● Task
Copy the data below. Keep every line exactly as it is.

● Recorded data
══════════

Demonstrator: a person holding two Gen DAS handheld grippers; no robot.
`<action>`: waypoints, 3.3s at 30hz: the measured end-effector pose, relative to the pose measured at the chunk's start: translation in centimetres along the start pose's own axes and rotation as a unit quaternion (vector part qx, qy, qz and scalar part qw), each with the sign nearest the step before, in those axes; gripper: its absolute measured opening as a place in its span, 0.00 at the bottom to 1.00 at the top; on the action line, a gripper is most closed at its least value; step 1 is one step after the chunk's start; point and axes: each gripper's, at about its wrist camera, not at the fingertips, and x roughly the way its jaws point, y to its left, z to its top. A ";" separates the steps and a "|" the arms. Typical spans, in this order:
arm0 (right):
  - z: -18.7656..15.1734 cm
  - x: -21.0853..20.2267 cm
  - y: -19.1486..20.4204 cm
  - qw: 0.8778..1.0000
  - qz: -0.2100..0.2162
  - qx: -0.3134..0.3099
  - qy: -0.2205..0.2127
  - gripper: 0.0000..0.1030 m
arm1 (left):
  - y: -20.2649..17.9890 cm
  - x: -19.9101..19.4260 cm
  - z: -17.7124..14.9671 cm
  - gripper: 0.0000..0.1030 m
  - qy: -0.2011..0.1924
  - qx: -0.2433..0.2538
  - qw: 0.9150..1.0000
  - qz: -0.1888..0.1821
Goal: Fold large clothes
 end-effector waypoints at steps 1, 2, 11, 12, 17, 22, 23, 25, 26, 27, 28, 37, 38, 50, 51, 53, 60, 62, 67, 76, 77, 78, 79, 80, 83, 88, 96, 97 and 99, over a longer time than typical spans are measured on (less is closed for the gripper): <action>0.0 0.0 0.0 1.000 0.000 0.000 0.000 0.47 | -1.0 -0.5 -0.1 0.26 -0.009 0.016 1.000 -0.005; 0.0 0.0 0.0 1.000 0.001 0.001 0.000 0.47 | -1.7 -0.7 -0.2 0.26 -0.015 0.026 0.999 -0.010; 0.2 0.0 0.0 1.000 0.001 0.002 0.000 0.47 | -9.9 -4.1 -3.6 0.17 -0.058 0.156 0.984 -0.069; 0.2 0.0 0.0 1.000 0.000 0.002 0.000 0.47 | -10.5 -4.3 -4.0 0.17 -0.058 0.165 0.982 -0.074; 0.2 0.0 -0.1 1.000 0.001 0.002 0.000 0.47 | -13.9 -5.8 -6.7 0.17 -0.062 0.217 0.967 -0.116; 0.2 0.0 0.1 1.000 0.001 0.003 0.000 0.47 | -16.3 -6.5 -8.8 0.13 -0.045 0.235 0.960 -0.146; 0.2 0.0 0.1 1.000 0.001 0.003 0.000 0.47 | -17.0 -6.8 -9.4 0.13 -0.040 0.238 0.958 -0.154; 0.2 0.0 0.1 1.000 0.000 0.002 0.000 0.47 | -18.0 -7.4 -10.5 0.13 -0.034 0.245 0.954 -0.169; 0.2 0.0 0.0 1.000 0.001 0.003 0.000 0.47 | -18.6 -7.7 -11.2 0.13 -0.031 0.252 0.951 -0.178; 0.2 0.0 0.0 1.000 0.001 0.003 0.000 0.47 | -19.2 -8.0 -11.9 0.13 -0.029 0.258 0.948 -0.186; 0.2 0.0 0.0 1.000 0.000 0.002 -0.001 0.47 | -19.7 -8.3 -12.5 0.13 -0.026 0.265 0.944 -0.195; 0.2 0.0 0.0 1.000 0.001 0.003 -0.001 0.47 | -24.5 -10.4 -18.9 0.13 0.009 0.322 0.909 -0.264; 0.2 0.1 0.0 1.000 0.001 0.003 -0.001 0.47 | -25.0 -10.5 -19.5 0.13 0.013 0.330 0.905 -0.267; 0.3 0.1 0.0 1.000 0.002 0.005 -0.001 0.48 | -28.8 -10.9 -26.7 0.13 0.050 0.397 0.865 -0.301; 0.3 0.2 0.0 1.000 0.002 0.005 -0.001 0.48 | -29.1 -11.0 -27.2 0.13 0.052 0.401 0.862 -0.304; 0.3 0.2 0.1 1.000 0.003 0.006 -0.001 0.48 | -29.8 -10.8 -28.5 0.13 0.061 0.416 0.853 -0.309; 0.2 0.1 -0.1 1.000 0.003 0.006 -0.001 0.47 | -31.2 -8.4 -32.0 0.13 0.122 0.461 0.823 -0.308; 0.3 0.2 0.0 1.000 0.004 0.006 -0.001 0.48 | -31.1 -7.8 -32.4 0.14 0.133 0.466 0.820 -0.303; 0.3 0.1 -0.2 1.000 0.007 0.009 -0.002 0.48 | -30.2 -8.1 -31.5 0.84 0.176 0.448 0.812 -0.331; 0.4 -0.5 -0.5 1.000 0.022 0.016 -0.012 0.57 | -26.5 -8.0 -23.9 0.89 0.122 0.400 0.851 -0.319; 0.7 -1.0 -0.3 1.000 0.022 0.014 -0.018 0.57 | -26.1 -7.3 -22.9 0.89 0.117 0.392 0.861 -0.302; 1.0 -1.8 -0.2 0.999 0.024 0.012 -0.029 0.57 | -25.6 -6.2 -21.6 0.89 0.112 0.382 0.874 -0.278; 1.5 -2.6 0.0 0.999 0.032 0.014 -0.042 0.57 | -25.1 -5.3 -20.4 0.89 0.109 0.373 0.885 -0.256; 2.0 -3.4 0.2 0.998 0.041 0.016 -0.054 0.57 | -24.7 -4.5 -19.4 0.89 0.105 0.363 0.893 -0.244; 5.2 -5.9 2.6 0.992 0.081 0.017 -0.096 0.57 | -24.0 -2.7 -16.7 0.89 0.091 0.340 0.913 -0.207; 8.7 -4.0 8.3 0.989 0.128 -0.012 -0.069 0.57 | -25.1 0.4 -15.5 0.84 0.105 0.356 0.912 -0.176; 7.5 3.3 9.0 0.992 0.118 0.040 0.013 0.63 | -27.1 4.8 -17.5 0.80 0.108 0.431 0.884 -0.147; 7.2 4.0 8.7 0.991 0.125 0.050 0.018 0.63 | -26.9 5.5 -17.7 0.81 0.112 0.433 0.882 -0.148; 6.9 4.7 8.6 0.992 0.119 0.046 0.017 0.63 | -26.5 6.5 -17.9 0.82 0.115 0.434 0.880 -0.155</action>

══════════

● Finished exercise
Demonstrator: a person holding two Gen DAS handheld grippers; no robot.
`<action>`: waypoints, 3.3s at 30hz: the measured end-effector pose, relative to the pose measured at the chunk's start: translation in centimetres along the start pose's own axes and rotation as a unit quaternion (vector part qx, qy, qz and scalar part qw), each with the sign nearest the step before, in those axes; gripper: its absolute measured opening as a place in its span, 0.00 at the bottom to 1.00 at the top; on the action line, a gripper is most closed at its least value; step 1 is one step after the chunk's start; point and axes: each gripper's, at about its wrist camera, not at the fingertips, and x roughly the way its jaws point, y to its left, z to its top. A ";" separates the steps and a "|" the arms. Typical spans, in this order:
arm0 (right):
  - z: -18.7656..15.1734 cm
  - x: -21.0853..20.2267 cm
  - y: -19.1486..20.4204 cm
  - qw: 0.8778..1.0000
  - qz: -0.2100..0.2162
  - qx: -0.3134..0.3099
  - qy: -0.2205..0.2127
  - gripper: 0.0000..0.1030 m
arm1 (left):
  - y: -20.2649..17.9890 cm
  - x: -19.9101..19.4260 cm
  - z: -17.7124..14.9671 cm
  - gripper: 0.0000..0.1030 m
  - qy: -0.2011..0.1924
  - qx: -0.2433..0.2538
  - qw: 0.9150..1.0000
  - qz: -0.1888..0.1821
Goal: Fold large clothes
 end-effector waypoints at steps 1, 2, 11, 12, 17, 22, 23, 25, 26, 27, 28, 37, 38, 50, 51, 53, 60, 62, 67, 76, 77, 78, 79, 80, 83, 88, 96, 97 and 99, over a longer time than typical spans are measured on (less is closed for the gripper): <action>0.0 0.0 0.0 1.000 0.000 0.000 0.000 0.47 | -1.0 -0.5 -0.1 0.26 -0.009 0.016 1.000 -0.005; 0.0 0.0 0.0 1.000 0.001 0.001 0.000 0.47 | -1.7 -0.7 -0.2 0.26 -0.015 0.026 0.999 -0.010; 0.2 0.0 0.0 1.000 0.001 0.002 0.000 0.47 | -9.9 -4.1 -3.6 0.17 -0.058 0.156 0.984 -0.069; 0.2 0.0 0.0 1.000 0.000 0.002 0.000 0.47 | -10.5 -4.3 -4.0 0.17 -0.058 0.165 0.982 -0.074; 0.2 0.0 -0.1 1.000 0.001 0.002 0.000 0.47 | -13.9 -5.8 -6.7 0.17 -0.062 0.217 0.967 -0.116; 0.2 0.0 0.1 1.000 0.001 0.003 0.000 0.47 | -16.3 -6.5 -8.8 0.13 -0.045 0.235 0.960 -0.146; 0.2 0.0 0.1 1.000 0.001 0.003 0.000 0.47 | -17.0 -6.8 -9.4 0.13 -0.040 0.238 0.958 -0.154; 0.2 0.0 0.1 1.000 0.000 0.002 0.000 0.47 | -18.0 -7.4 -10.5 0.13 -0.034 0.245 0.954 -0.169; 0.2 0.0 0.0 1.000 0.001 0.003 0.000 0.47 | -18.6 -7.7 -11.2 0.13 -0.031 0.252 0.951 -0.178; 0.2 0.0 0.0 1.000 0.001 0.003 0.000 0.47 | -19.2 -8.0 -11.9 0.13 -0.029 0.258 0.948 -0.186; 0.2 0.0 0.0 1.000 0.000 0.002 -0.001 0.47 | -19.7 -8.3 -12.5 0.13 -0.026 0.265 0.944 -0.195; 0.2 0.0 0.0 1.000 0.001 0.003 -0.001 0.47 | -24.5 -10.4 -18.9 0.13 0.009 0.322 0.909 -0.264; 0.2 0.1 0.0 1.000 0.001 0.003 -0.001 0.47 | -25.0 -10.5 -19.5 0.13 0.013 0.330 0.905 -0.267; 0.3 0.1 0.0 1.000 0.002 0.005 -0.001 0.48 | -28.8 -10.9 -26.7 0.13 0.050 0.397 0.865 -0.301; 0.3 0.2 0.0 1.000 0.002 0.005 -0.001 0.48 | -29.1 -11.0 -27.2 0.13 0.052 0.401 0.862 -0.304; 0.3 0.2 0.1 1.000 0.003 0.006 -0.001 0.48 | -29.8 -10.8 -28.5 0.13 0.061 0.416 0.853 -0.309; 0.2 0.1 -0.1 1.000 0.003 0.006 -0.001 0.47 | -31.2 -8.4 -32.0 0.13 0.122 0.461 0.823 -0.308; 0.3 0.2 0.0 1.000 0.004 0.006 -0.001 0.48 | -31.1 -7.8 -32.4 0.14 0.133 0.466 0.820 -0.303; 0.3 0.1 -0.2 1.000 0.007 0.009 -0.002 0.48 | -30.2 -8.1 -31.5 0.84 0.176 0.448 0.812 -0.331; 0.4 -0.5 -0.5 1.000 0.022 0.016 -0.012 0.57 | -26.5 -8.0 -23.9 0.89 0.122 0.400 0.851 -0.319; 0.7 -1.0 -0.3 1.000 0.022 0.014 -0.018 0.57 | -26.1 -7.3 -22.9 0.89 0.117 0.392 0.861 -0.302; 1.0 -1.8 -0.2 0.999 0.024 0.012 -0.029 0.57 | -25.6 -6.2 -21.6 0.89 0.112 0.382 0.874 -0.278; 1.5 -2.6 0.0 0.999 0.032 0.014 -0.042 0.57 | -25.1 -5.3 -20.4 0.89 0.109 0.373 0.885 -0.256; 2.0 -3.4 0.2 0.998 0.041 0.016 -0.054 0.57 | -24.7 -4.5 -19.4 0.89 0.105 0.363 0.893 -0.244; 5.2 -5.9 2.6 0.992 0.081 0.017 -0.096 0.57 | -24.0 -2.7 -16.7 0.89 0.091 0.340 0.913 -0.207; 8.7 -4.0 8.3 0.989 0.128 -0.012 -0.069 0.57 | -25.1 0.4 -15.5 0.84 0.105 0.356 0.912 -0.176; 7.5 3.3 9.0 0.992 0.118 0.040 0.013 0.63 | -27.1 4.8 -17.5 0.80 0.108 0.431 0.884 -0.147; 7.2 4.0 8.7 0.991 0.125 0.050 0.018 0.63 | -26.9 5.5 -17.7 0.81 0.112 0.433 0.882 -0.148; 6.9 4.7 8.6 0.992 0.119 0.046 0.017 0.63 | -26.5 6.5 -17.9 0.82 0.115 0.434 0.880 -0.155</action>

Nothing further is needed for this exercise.